De sterksten winnen ook disproportioneel bij de beslissing dat lidstaten minder douane-inkomsten zullen moeten afstaan aan de EU. Het aandeel dat lidstaten mogen houden werd opgetrokken van 10 naar maar liefst 25 procent. Uiteraard is dat een groot cadeau voor de kleine en rijkere landen die veel externe handel drijven, voor de anderen betekent het vooral minder gezamenlijk Europees geld. Tel daarbij een eerder ongeziene korting op de bijdrage aan de Europese meerjarenbegroting, en je mag gerust spreken van een zege voor Mark Rutte. Die uitkomst is niet heel verbazingwekkend, gezien zijn onevenredig sterke positie in de onderhandelingen.
Tegelijkertijd werd er voornamelijk geknipt in de toekomstgerichte, grensoverschrijdende investeringsposten die de Commissie in haar voorstel voor het herstelfonds had opgenomen. Een aantal paradepaardjes werd tot bijna een derde van de voorziene middelen gereduceerd. Denk aan het Just Transition Fund uit de Green Deal, het onderzoeks- en innovatieprogramma Horizon2020 en het gezamenlijk ontwikkelings- en migratiebeleid.
De tijd zal uitwijzen of Europa ook bestand is tegen de economische mokerslagen en de nationalistische en eurosceptische stemmen.
Precies hier had de Europese Unie op den duur haar meerwaarde willen bewijzen aan burgers, en precies op deze domeinen kan de EU op de lange termijn de rekening verwachten als er nu onvoldoende geïnvesteerd wordt. Ze krijgt daarnaast de ondankbare eer nieuwe belastingen in te voeren op plastic en de luchtvaartsector, die nationale regeringen uit angst voor electorale represailles al jaren vermijden.

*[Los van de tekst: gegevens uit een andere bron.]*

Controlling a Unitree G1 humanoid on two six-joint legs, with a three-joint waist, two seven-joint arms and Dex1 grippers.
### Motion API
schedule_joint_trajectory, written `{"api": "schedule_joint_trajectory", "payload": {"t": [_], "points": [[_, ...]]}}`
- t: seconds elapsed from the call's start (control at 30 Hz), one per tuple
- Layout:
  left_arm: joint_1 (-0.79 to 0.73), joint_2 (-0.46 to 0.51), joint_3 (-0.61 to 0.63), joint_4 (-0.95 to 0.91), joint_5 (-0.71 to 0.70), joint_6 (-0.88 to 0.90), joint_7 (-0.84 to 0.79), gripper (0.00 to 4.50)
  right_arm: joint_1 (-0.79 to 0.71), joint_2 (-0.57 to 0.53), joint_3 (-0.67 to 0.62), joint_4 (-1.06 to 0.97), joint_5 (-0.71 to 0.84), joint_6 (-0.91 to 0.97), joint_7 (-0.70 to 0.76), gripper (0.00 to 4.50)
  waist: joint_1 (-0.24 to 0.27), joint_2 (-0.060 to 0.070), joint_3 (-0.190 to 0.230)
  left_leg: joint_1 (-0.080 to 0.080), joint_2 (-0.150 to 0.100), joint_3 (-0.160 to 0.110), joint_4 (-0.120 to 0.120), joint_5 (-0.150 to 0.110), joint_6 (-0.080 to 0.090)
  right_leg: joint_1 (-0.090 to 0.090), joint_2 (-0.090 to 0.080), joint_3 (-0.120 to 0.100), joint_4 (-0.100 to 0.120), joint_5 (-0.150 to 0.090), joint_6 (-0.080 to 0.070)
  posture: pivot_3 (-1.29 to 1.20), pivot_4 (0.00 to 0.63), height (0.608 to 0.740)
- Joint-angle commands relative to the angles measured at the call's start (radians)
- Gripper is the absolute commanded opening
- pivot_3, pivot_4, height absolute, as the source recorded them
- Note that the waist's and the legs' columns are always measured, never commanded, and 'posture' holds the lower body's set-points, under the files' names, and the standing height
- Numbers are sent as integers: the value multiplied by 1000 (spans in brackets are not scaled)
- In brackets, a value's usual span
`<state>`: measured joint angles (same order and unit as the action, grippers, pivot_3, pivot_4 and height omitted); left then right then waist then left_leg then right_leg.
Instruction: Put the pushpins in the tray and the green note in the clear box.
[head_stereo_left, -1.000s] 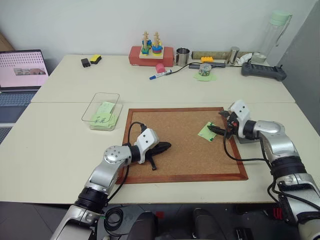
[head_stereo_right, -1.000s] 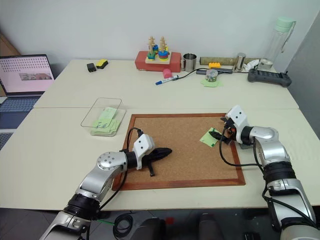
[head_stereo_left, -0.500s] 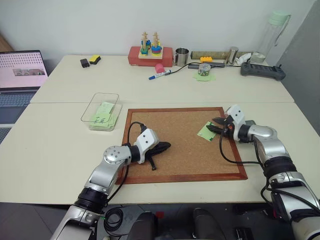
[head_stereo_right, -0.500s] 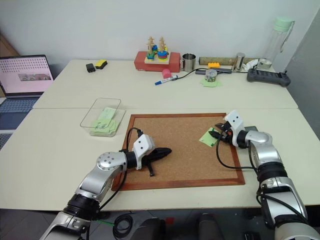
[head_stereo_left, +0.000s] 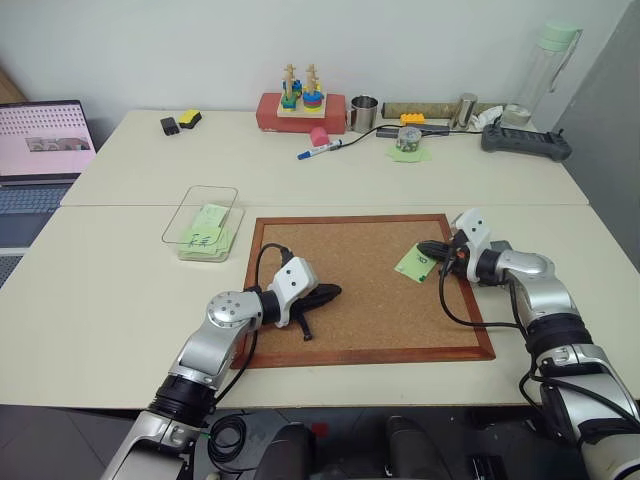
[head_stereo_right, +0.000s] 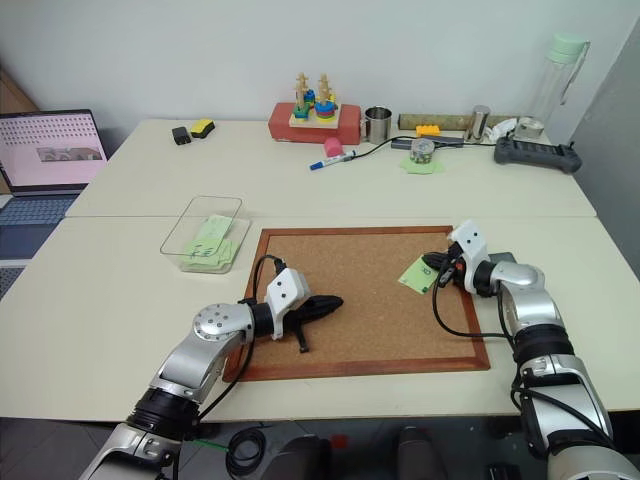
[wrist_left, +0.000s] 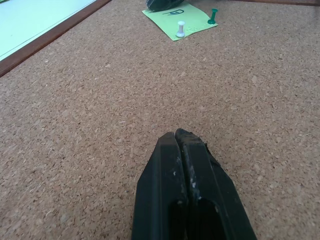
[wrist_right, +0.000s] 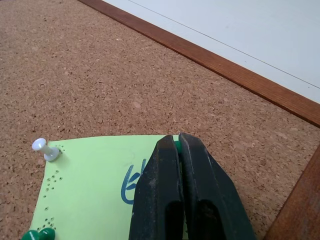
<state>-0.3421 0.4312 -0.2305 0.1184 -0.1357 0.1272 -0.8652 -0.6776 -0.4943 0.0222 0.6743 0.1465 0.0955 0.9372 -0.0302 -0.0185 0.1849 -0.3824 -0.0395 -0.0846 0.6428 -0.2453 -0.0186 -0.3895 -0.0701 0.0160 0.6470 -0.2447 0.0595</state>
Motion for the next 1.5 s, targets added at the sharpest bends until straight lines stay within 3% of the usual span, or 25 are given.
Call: {"api": "schedule_joint_trajectory", "payload": {"t": [0.03, 0.5, 0.9, 1.17, 1.5], "points": [[16, 9, -12, 5, 22, 17, -3, 0, -8, 4, -63, -96, 74, 30, 7, 20, 0, 0, 0, 0, 0, 0, 0, 0, 0, 0, 0, 0, 0, 0, 0, 0, 150, 740], [20, 6, -26, -5, 26, 32, -13, 0, 18, -31, -126, -252, 159, 174, -10, 20, -1, 0, 0, 0, 0, -1, 0, 0, 0, 0, 0, 0, 0, 0, 0, 0, 150, 740], [27, 0, -30, -21, 25, 35, -8, 0, 192, -246, -161, -344, 83, 253, -72, 20, 3, 2, -1, 0, 0, 0, 0, 0, 0, 0, 0, 0, -1, 0, 0, 0, 150, 740], [23, -1, -29, -16, 29, 32, -11, 0, 231, -276, -157, -304, 52, 254, -113, 20, 1, 2, -1, 0, 0, 2, 0, 0, 0, 1, 0, 1, -1, 0, 0, 0, 150, 740], [19, -6, -30, -10, 32, 30, -13, 0, 235, -279, -177, -318, 70, 265, -106, 2057, 2, 2, -1, 0, 0, 1, 0, 0, 0, 1, 0, 0, -1, 0, 1, 0, 150, 740]]}}
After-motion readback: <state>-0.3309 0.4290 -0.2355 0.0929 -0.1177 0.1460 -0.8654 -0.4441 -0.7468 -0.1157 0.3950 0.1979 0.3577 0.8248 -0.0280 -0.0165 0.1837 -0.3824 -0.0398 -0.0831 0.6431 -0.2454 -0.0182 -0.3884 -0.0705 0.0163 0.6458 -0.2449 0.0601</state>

De deal is ontegensprekelijk historisch, maar steunt tegelijkertijd op een onhoudbaar model van Europese integratie, waarbij nationale regeringen de lusten van Europese integratie recupereren, en de lasten ervan afschuiven naar het Europees niveau. De tijd zal uitwijzen of Europa ook bestand is tegen de economische mokerslagen die nog volgen, en tegen de nationalistische en eurosceptische stemmen die daar ongetwijfeld munt uit zullen slaan.